2.2. cuFile Configuration Settings

This section provides information about the cuFile configuration changes in GDS. The cuFile configuration settings in GDS are stored in the /etc/cufile.json file.

To display the configuration setting, run the following command:
$cat /etc/cufile.json
Here is a portion of the sample output:
"properties": {
            // max IO size issued by cuFile to nvidia-fs driver (in KB)
            "max_direct_io_size_kb" : 16384,
            ...
    }

For the requested IO size, GDS issues IO requests sequentially in chunks of reads/writes that are based on the max_direct_io_size parameter. Larger values of max_direct_io_size will result in a reduced number of calls to the IO stack and might result in higher throughput.

The max_direct_io_size_kb parameter can be set to a value that is a multiple of 64K. This process defines the additional system memory that is used for each buffer during cuFileBufRegister up to a maximum value that is defined by the properties:max_direct_io_size_kb parameter. The maximum direct IO size that can be handled by the GDS is 16MB, and this value can be reduced to 1MB to reduce the amount of system memory that is used per buffer.
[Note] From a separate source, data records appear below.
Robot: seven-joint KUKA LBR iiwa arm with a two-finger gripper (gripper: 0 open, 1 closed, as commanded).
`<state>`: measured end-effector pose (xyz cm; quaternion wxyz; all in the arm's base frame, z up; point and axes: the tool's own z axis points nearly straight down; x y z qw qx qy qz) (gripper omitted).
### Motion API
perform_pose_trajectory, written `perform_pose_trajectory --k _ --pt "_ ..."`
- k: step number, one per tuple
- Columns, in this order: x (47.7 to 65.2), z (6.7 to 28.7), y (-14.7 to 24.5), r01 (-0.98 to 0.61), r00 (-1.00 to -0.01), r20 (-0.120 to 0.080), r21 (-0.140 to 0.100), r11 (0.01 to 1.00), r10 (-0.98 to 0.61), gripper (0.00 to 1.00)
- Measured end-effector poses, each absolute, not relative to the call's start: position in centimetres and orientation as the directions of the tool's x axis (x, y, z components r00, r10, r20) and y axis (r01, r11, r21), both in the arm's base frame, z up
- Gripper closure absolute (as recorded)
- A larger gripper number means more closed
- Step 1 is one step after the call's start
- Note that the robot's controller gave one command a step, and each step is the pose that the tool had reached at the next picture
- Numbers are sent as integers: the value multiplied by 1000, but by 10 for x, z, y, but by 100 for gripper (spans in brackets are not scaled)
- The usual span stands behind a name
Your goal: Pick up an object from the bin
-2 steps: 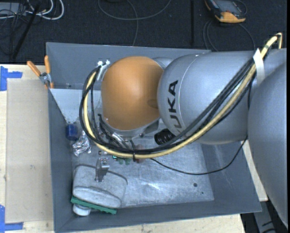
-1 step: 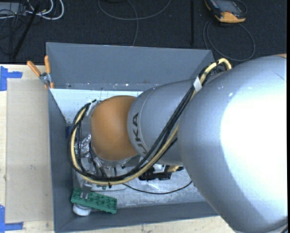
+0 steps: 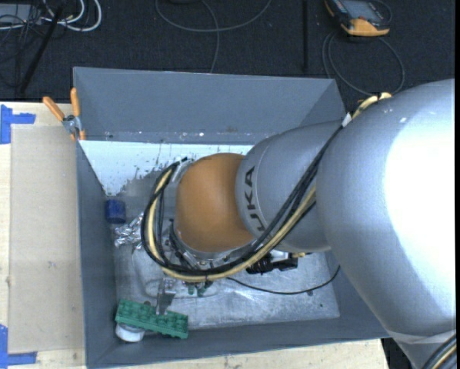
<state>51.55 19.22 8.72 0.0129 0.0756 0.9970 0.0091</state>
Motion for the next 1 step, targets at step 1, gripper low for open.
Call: perform_pose_trajectory --k 1 --pt "516 87 191 157 -987 -22 22 987 158 100"
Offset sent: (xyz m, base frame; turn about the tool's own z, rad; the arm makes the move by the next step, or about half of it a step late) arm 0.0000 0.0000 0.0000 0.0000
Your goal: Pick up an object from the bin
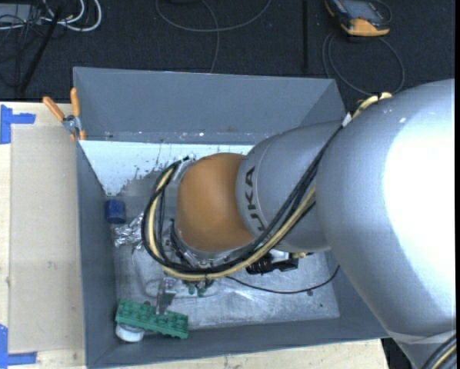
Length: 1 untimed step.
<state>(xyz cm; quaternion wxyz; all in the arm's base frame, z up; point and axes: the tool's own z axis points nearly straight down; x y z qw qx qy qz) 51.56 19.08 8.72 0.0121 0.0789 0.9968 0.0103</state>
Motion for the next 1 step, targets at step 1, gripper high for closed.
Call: perform_pose_trajectory --k 1 --pt "516 244 192 115 -993 -7 3 993 115 100"
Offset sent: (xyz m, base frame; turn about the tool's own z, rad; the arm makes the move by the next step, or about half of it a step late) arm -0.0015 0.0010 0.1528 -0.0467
The total system memory that is used can be obtained from nvidia-fs stats.

In this example, each of 256 threads register a 1MB buffer for GDS.
  1. Run the following command:
    $ cat /proc/driver/nvidia-fs/stats
  2. Review the output:
    NVFS statistics(ver:1.0)
    Active Shadow-Buffer (MB): 256...
    

2.3. Filesystem Settings

This section provides information about the settings you need to make to use the Exascaler®, Weka filesystems, and VAST with GDS.
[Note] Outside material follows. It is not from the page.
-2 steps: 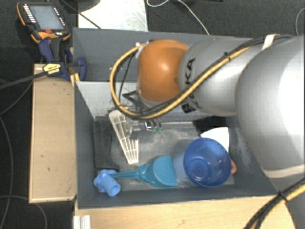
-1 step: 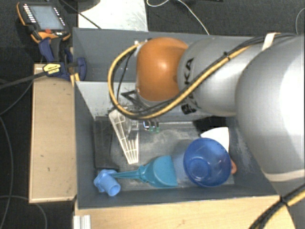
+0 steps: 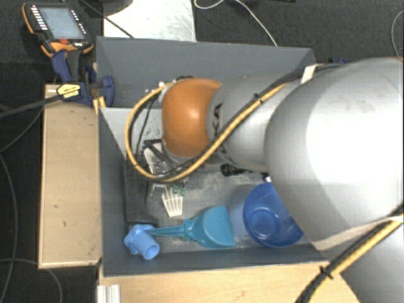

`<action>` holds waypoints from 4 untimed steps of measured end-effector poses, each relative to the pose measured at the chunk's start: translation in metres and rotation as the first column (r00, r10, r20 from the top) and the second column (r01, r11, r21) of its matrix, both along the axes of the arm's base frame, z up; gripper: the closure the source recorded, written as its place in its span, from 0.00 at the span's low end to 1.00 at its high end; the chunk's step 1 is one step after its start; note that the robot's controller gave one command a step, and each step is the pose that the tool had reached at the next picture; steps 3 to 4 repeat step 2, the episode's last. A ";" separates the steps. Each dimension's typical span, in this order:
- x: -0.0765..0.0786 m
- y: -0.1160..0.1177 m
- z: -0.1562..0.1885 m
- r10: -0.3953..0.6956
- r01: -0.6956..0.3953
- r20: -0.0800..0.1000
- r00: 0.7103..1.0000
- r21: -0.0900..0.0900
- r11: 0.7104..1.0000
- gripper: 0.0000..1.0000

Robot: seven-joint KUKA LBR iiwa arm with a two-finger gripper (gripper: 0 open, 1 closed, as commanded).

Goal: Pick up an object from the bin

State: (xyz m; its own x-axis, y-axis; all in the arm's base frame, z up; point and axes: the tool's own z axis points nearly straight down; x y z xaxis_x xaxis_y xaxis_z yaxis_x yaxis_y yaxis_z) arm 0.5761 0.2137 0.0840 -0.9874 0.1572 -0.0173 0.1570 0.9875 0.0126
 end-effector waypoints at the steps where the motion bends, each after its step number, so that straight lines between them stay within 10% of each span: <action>1: -0.025 -0.015 0.064 0.088 -0.088 -0.012 0.996 -0.005 0.996 1.00; 2: -0.058 -0.026 0.008 0.475 -0.475 0.007 0.880 -0.011 0.880 1.00; 4: -0.058 -0.026 0.008 0.475 -0.475 0.007 0.880 -0.011 0.880 1.00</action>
Offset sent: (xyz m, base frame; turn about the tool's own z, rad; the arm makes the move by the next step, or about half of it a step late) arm -0.0686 -0.0301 -0.0140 -0.5232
2.3.1. EXAScaler Filesystem

Here are the settings that you need to make to use the EXAScaler® filesystem with GDS.

Here is the recommended EXAScaler® filesystem configuration settings for NVIDIA DGX-2™ for the IB interfaces on one subnet:
$cat /etc/modprobe.d/lustre.conf
options libcfs cpu_npartitions=24 cpu_pattern=""                         
options lnet networks="o2ib0(ib1,ib2,ib3,ib4,ib6,ib7,ib8,ib9)"                         
options ko2iblnd peer_credits=32 concurrent_sends=64 peer_credits_hiw=16 map_on_demand=0 
These are the preferred set of client side parameters for the EXAScaler® filesystem:
lctl set_param osc.*.max_pages_per_rpc=16M
lctl set_param osc.*.max_rpcs_in_flight=32
lctl set_param osc.*.max_dirty_mb=512
lctl set_param llite.*.max_read_ahead_mb=2048
lctl set_param osc.*.checksums=0
lctl set_param osc.*.idle_timeout=0

2.3.2. WekaFS Filesystem

Here are the settings you need to make to use the WekaFS filesystem with GDS.
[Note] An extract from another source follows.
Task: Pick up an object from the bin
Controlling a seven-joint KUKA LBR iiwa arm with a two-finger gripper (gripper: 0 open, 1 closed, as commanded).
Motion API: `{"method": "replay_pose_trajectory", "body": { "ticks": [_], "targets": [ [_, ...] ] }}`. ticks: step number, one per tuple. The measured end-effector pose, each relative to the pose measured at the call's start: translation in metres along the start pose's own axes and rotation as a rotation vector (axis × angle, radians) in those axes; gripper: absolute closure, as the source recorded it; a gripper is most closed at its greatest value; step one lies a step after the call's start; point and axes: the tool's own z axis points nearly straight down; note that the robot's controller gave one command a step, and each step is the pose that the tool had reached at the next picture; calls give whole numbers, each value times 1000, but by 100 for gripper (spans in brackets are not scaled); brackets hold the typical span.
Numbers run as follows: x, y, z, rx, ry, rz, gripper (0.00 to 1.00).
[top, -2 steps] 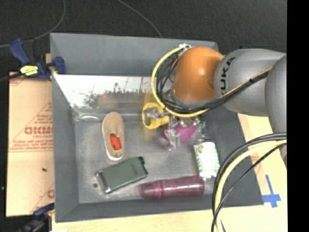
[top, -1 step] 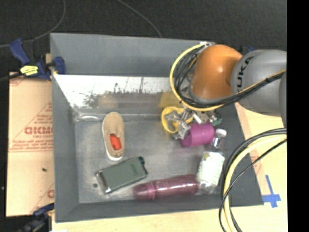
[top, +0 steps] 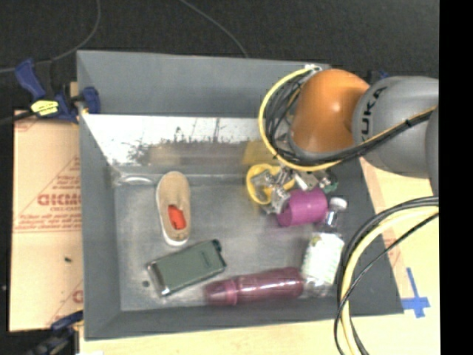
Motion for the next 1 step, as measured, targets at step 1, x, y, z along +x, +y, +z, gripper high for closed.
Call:
{"method": "replay_pose_trajectory", "body": {
  "ticks": [1],
  "targets": [
    [2,2,-5,-6,6,1,100]
  ]
}}
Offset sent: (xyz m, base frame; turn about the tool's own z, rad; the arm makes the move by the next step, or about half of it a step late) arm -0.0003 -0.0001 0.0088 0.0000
The RDMA interfaces must be specified in the cufile.json configuration file by using the following parameter:
rdma_dev_addr_list": [
           "172.16.8.25", "172.16.8.26"
           "172.16.8.27","172.16.8.28",
           "172.16.8.29", "172.16.8.30", 
           "172.16.8.31", "172.16.8.32"
           ]

GDS writes to the WekaFS filesystem, which goes through the POSIX layer internally. To increase the POSIX write, throughput can be used to improve the write performance. GDS requires files to be open in O_DIRECT mode, which ensures that the data is not cached in the page cache on the local node.

For a WekaFS cluster to support the GDS reads, all backend hosts that are running COMPUTE nodes should meet the following system requirement:

Note: For a WekaFS cluster that has N backend hosts to support GDS read throughput of X (GBps), each backend host should support a network bandwidth of at least 2X/N. For example, to support 80GBps of storage backend to client throughput, each storage backend host should support a network bandwidth of at least 20 GBps.

When using more than one network port on the backend hosts, to avoid congestion because of PCIe bandwidth limits, you should use ports of different physical HCAs.

To test your WekaFS cluster performance, refer to Testing WekaFS Performance.

Each WekaFS filesystem can be mounted in one of following modes in relation to the page cache:
  • Read Cache, where file data is consistent across hosts.

    In extreme cases, there might be some metadata inconsistencies.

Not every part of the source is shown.